▸ **Supplied material**

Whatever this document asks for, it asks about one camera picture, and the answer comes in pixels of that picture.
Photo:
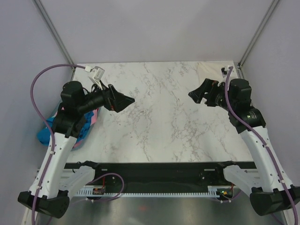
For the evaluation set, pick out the blue t-shirt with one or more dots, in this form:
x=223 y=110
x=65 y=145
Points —
x=44 y=136

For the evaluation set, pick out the pink t-shirt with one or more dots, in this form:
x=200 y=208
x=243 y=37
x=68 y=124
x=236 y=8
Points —
x=91 y=119

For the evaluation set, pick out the left aluminium corner post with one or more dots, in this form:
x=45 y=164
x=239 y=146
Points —
x=53 y=31

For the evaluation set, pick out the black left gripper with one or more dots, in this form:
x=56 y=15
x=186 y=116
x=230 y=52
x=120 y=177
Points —
x=115 y=100

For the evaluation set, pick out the cream white t-shirt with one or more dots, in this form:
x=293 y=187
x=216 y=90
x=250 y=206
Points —
x=212 y=70

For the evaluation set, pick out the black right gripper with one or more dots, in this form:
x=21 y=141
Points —
x=208 y=86

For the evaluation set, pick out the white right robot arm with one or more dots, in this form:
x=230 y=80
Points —
x=273 y=191

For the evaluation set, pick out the right aluminium corner post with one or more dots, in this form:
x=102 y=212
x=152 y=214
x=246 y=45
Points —
x=272 y=7

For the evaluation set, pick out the white slotted cable duct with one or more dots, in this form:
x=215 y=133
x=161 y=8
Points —
x=100 y=192

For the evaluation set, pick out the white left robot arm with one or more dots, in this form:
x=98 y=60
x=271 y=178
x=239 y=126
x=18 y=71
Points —
x=47 y=195

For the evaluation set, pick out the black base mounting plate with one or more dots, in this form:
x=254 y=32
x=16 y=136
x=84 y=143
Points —
x=160 y=177

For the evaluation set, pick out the aluminium corner post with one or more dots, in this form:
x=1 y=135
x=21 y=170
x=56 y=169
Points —
x=272 y=7
x=53 y=31

▸ **Required work**
Give the data above again exactly. Leave the pictures out.

▸ **Written answer**
Whatever this document asks for, it asks about one camera picture, and the answer comes in pixels of that picture.
Photo:
For the evaluation set, pick out the blue t-shirt with one or more dots, in this form:
x=223 y=110
x=65 y=145
Points —
x=44 y=136

For the evaluation set, pick out the pink t-shirt with one or more dots, in this form:
x=200 y=208
x=243 y=37
x=68 y=124
x=236 y=8
Points —
x=91 y=119

For the evaluation set, pick out the left aluminium corner post with one or more dots, in this form:
x=45 y=164
x=239 y=146
Points —
x=53 y=31

For the evaluation set, pick out the black left gripper with one or more dots, in this form:
x=56 y=15
x=186 y=116
x=230 y=52
x=120 y=177
Points —
x=115 y=100

For the evaluation set, pick out the cream white t-shirt with one or more dots, in this form:
x=293 y=187
x=216 y=90
x=250 y=206
Points —
x=212 y=70

For the evaluation set, pick out the black right gripper with one or more dots, in this form:
x=21 y=141
Points —
x=208 y=86

For the evaluation set, pick out the white right robot arm with one or more dots, in this form:
x=230 y=80
Points —
x=273 y=191

For the evaluation set, pick out the right aluminium corner post with one or more dots, in this form:
x=102 y=212
x=152 y=214
x=246 y=45
Points —
x=272 y=7

For the evaluation set, pick out the white slotted cable duct with one or more dots, in this form:
x=215 y=133
x=161 y=8
Points —
x=100 y=192

For the evaluation set, pick out the white left robot arm with one or more dots, in this form:
x=98 y=60
x=271 y=178
x=239 y=126
x=18 y=71
Points —
x=47 y=195

For the evaluation set, pick out the black base mounting plate with one or more dots, in this form:
x=254 y=32
x=16 y=136
x=84 y=143
Points —
x=160 y=177

For the evaluation set, pick out the aluminium corner post with one or more dots, in this form:
x=1 y=135
x=21 y=170
x=56 y=169
Points —
x=272 y=7
x=53 y=31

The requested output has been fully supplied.